Technical Competence. Driving adoption of Microsoft Teams requires technical competence, and this requirement amplifies in GCC (Government Community Clouds) where technical capabilities and features are different from commercial. For example, we don’t have bots. We also don’t have Flow and PowerApps (yet). We did just get Planner, though, and Stream is coming! As a result, technical competence—the knowledge required to apply a specific technology to a business/mission problem to achieve the desired outcome—is a must-have for anyone driving Teams adoption in large federal organizations. You must understand what’s possible in GCC and set expectations accordingly. Otherwise, you’ll frustrate users.Planning a Microsoft Teams adoption and need tips? Check out this post: Click To Tweet
How do you suggest agencies go beyond end-user training to ensure a successful Microsoft Teams deployment?
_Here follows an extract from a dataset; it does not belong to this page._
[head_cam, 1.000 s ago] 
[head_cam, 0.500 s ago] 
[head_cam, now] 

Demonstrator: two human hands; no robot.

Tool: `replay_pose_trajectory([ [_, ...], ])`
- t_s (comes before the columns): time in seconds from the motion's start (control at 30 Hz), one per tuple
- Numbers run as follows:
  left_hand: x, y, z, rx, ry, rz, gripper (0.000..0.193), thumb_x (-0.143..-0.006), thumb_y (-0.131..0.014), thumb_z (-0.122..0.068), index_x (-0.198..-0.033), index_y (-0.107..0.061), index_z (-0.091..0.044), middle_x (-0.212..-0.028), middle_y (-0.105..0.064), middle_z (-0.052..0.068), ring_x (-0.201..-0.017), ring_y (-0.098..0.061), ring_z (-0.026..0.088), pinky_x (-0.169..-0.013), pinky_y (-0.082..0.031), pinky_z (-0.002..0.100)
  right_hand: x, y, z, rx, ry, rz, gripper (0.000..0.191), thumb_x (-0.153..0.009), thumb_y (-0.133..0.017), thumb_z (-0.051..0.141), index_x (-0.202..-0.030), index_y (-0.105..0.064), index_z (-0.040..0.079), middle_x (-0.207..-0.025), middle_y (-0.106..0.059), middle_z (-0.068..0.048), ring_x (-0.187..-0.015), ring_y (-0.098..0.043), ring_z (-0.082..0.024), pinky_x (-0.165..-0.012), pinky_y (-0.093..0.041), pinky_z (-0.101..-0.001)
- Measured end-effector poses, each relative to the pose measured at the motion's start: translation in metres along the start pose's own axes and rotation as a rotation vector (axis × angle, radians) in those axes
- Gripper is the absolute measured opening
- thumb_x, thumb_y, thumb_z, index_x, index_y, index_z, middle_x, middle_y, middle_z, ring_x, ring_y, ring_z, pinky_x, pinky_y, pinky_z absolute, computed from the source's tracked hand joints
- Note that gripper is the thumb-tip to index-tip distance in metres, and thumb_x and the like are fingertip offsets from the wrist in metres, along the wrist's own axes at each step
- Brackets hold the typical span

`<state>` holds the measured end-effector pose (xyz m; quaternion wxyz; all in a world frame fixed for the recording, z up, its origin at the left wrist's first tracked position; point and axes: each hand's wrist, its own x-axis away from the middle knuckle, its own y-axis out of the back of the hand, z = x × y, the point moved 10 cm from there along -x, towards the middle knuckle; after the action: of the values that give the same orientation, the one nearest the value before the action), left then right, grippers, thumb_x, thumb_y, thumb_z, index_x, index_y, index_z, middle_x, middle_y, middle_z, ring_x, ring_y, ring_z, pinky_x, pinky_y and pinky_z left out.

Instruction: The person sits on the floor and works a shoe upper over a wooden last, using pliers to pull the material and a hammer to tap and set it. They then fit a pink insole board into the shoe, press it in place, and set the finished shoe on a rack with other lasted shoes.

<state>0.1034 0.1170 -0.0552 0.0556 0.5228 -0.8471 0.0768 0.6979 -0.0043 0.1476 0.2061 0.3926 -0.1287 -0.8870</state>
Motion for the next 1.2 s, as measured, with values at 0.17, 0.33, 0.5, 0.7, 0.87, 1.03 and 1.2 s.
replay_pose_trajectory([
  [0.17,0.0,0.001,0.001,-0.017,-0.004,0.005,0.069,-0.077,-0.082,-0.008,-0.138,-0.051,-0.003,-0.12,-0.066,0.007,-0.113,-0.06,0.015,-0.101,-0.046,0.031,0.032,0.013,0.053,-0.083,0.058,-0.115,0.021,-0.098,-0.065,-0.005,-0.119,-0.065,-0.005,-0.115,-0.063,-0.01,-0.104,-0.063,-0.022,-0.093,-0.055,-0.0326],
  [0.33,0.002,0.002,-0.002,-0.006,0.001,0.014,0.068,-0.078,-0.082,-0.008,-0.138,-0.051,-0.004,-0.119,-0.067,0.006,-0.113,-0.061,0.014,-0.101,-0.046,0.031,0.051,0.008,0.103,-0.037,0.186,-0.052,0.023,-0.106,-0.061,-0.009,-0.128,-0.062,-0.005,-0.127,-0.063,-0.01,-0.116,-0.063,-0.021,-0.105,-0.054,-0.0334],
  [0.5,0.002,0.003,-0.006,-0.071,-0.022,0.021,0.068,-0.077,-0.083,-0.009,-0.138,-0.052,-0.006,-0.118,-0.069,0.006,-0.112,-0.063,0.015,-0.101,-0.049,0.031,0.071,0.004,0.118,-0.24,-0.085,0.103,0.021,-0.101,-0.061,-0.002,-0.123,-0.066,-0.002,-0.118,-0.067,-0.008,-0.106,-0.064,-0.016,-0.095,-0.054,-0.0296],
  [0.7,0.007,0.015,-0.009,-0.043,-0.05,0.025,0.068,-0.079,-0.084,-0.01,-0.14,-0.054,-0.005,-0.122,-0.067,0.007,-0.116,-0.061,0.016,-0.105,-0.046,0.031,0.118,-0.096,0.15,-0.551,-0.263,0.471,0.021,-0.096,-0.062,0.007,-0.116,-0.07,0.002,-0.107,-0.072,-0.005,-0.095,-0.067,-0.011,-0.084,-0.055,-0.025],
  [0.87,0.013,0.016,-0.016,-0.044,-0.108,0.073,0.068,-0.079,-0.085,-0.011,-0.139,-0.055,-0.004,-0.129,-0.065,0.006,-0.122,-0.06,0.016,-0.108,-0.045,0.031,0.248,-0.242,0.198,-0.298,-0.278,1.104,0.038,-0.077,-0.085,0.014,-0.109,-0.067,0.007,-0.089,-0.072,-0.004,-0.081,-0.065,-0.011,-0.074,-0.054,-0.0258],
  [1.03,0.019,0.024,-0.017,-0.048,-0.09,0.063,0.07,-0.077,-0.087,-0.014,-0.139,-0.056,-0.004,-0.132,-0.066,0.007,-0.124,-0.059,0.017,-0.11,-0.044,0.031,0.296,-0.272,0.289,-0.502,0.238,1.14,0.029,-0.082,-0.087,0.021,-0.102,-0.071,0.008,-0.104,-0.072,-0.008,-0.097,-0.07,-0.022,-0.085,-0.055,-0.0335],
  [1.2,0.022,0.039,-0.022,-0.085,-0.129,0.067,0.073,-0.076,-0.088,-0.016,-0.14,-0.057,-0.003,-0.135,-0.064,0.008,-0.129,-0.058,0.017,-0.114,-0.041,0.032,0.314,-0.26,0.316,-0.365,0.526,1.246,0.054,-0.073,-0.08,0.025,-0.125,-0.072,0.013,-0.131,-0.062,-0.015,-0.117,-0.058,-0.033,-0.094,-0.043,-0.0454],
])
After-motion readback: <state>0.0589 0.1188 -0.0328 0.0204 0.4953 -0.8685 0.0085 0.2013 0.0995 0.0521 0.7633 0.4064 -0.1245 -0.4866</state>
I have a bunch of suggestions! For example, agencies should start with the end in mind and focus on small victory laps, splitting governance, and showing more than telling. But if I had to pick one, it would be this: shift learning and support to the left. Like the shift left approach to software testing, it’s about moving learning and support motions as close to the user as possible. Microsoft Teams issues are mostly about learning (knowledge) versus support (breaking/fixing). So, a peer-to-peer support model is a great fit. We’ve used a “player-coach*” analogy successfully in the past:
- A player-coach is an embedded “player” (member) and “coach” (owner) of a Microsoft Teams instance.
- He/she is committed to participating in “train-the-trainer” onboarding, and ongoing learning events with the Microsoft Teams release team.
- Most importantly, a player-coach is willing to serve other members of his/her team as the first level of escalation for learning and support.
We have found that player-coaches speed up resolution times for users, simplify support escalation processes (reducing overhead), and minimize support costs while maximizing the service adoption experience. I recommend shifting left for any large federal organizations getting ready to release Microsoft Teams.
*Note: The term “player-coach” is just an analogy and may not be a fit for your organization’s culture. Please be inclusive and come up with an analogy that fits your context!
What’s your best time-saving shortcut in Microsoft Teams?
There are too many to pick one, but let me practice what we preach and show you rather than tell you:
How do you think cloud services, like Microsoft Teams, will change the face of technology deployments?
In my field, the future of cloud services will pivot on the quality of the adoption experience. To the degree the technology is being commoditized, we must invest in improving the service adoption (people) experience. To this end, we’ll perhaps see new roles in the future… maybe a CSAO “Chief Service Adoption Officer” ?.